4. What element or part of your ‘real life’ do you think most influences your writing?

I thought long and hard about my answer to this question; about what to say and how to say it. I also thought about what I should omit, and why. Although I write mostly fiction – and, more specifically, mostly transgressive fiction – there is no doubt that several of my stories, or at least several elements of my stories, can reasonably be described as creative non-fiction. Life hasn’t been kind to me over the past thirteen months – it’s difficult and I often struggle – and the reasons for and effects of this have seeped into my writing. The plots, themes, characters, language and tone – even in pieces that are predominantly or entirely fictitious – have all been influenced by my life in the real world. In this sense, increasingly so, the person I am cannot be separated from the words and worlds I create.

5. If you could recommend a few flash stories or writers, who/what would it be?

I would recommend Gary Duncan’s You’re Not Supposed to Cry, which was published by Vagabond Voices in March 2017. I described it in a review at that time as ‘a flash fiction collection packed with quality’. It’s a terrific collection of flash fiction.

6. What story of yours do you wish got more recognition?

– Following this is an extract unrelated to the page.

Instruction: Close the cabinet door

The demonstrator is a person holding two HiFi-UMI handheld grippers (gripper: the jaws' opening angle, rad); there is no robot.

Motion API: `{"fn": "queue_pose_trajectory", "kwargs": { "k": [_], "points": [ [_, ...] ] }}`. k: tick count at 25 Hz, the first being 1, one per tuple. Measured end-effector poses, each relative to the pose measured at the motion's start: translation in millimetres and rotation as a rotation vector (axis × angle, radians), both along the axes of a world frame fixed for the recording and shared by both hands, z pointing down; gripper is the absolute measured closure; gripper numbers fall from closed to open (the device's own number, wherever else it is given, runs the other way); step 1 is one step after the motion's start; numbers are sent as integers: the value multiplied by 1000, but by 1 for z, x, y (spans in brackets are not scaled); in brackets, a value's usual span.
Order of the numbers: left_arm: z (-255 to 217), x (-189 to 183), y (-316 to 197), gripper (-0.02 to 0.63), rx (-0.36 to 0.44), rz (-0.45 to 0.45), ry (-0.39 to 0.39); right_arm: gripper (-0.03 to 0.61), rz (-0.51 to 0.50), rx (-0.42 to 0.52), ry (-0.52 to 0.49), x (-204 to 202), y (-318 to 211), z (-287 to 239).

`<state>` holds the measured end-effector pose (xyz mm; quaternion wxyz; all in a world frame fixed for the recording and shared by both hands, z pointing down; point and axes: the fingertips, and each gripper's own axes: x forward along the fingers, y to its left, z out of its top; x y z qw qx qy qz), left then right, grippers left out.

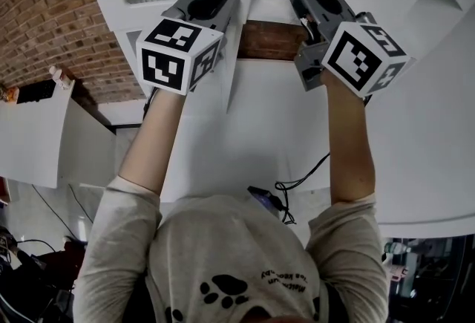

My debut single-author collection of short fiction, Whisky for Breakfast, was recently published by Bridge House Publishing. It’s the culmination of years of effort. I’m delighted to see the thirty-five stories out in the world and I hope they get some recognition. I’m convinced the story that opens the collection, The Grey Shamus, deserves to be recognised, arguably more than any of the others, as a successful piece of writing. It’s probably the story I’m most proud of.

Bio: Christopher P. Mooney was born in Glasgow, Scotland, in 1978. At various times in his life he has been a paperboy, a supermarket cashier, a shelf stacker, a barman, a cinema usher, a carpet-fitter’s labourer, a foreign-language assistant and a teacher. He currently lives and writes in someone else’s small flat near London.